Please retype every entry, keeping each one exactly as written.

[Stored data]
_ _ _ _

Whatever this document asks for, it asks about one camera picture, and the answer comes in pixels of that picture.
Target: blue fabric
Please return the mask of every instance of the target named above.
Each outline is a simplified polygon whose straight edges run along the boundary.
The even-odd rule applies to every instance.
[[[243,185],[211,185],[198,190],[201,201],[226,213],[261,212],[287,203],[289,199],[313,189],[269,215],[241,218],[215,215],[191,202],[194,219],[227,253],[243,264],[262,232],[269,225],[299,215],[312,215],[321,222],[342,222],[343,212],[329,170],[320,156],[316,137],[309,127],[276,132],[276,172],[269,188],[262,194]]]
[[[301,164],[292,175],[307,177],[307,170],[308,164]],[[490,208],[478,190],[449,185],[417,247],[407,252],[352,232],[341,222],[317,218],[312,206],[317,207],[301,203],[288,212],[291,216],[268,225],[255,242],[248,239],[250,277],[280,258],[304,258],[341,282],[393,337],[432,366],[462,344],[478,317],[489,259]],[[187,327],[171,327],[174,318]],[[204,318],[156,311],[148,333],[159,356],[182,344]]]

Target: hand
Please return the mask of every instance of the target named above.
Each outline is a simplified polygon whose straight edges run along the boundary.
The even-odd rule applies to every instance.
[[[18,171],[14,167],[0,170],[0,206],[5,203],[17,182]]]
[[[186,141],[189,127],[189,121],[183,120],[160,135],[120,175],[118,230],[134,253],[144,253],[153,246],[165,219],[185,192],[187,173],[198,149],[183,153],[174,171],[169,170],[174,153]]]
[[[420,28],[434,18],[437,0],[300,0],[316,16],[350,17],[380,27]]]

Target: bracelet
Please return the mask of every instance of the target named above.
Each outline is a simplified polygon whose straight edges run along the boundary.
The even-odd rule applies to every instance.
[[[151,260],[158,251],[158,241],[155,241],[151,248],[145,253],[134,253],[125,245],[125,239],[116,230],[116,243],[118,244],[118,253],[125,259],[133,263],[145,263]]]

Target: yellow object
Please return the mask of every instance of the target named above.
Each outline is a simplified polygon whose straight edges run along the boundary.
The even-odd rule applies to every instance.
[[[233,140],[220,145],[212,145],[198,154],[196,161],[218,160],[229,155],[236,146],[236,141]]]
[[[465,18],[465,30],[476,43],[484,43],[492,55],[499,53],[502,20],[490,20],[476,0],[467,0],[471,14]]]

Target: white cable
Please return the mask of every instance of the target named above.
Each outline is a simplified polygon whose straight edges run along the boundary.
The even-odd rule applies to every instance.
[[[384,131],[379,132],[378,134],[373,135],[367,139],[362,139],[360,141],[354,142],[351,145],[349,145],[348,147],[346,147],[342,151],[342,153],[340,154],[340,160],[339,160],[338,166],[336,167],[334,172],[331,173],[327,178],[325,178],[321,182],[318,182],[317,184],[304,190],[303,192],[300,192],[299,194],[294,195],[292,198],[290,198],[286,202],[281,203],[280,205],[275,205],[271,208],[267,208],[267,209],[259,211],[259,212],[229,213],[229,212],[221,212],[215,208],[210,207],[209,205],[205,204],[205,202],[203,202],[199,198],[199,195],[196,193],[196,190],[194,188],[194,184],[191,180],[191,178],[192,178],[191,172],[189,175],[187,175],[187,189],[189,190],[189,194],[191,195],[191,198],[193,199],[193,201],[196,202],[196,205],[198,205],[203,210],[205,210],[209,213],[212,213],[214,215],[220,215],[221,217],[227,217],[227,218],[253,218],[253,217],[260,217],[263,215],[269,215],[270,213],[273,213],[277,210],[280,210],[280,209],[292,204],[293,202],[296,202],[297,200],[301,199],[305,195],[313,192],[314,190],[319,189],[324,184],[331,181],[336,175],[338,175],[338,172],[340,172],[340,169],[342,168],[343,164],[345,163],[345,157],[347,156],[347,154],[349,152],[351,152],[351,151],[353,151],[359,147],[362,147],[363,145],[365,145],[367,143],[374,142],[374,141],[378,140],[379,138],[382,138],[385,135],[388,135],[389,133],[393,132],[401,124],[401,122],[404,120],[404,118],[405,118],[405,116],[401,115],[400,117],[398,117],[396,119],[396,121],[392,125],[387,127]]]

_ _ _ _

• RESPONSE FOR THIS EXERCISE
Whatever this document asks for, it asks about one camera picture, and the answer comes in pixels of that picture.
Target: blue fabric
Please return the mask of every instance of the target named above.
Each outline is a simplified polygon whose straight edges run along the boundary.
The even-odd rule applies to every instance.
[[[243,185],[211,185],[198,190],[201,201],[226,213],[261,212],[287,203],[289,199],[313,189],[269,215],[241,218],[215,215],[191,202],[194,219],[227,253],[243,264],[262,232],[269,225],[299,215],[312,215],[321,222],[342,222],[343,212],[329,170],[320,156],[316,137],[309,127],[276,132],[276,172],[269,188],[262,194]]]
[[[301,164],[292,175],[307,177],[307,170],[308,164]],[[490,208],[478,190],[449,185],[417,247],[407,252],[352,232],[341,222],[317,218],[312,206],[317,207],[301,203],[288,212],[291,216],[268,225],[255,242],[248,239],[250,277],[280,258],[304,258],[341,282],[393,337],[432,366],[462,344],[478,317],[489,259]],[[187,327],[171,327],[174,318]],[[204,318],[156,311],[148,333],[159,356],[182,344]]]

Target: hand
Please return the mask of every instance of the target named above.
Each outline is a simplified polygon whose straight edges run along the boundary.
The even-odd rule applies to every instance.
[[[18,171],[14,167],[0,170],[0,206],[5,203],[17,182]]]
[[[186,141],[189,127],[189,121],[183,120],[160,135],[120,175],[118,230],[134,253],[144,253],[153,246],[165,219],[185,192],[187,173],[198,149],[183,153],[174,171],[169,170],[174,153]]]
[[[420,28],[434,18],[437,0],[300,0],[316,16],[350,17],[380,27]]]

Target: bracelet
Please return the mask of every instance of the target named above.
Each outline is a simplified polygon whose straight edges run along the boundary.
The even-odd rule applies to every instance.
[[[151,260],[158,251],[158,241],[155,241],[151,248],[145,253],[134,253],[125,245],[125,239],[116,230],[116,243],[118,244],[118,253],[125,259],[133,263],[145,263]]]

Target: yellow object
Please return the mask of every instance of the target named above.
Each outline is a simplified polygon whose straight edges run along the boundary.
The even-odd rule applies to every instance.
[[[233,140],[220,145],[212,145],[198,154],[196,161],[218,160],[229,155],[236,146],[236,141]]]
[[[465,18],[465,30],[476,43],[484,43],[492,55],[499,53],[502,20],[490,20],[476,0],[467,0],[471,14]]]

Target: white cable
Please return the mask of every instance of the target named above.
Each outline is a simplified polygon whose straight edges run along the boundary.
The even-odd rule applies to every instance.
[[[384,131],[379,132],[378,134],[373,135],[367,139],[362,139],[360,141],[354,142],[351,145],[349,145],[348,147],[346,147],[342,151],[342,153],[340,154],[340,160],[339,160],[338,166],[336,167],[334,172],[331,173],[327,178],[325,178],[321,182],[318,182],[317,184],[304,190],[303,192],[300,192],[299,194],[294,195],[292,198],[290,198],[286,202],[281,203],[280,205],[275,205],[271,208],[267,208],[267,209],[259,211],[259,212],[229,213],[229,212],[221,212],[215,208],[210,207],[209,205],[205,204],[205,202],[203,202],[199,198],[199,195],[196,193],[196,190],[194,188],[194,184],[191,180],[191,178],[192,178],[191,172],[189,175],[187,175],[187,189],[189,190],[189,194],[191,195],[191,198],[193,199],[193,201],[196,202],[196,205],[198,205],[203,210],[205,210],[209,213],[212,213],[214,215],[220,215],[221,217],[227,217],[227,218],[253,218],[253,217],[260,217],[263,215],[269,215],[270,213],[273,213],[277,210],[280,210],[280,209],[292,204],[293,202],[296,202],[297,200],[301,199],[305,195],[313,192],[314,190],[319,189],[324,184],[331,181],[336,175],[338,175],[338,172],[340,172],[340,169],[342,168],[343,164],[345,163],[345,157],[347,156],[347,154],[349,152],[351,152],[351,151],[353,151],[359,147],[362,147],[363,145],[365,145],[367,143],[374,142],[374,141],[378,140],[379,138],[382,138],[385,135],[388,135],[389,133],[393,132],[401,124],[401,122],[404,120],[404,118],[405,118],[405,116],[401,115],[400,117],[398,117],[396,119],[396,121],[392,125],[387,127]]]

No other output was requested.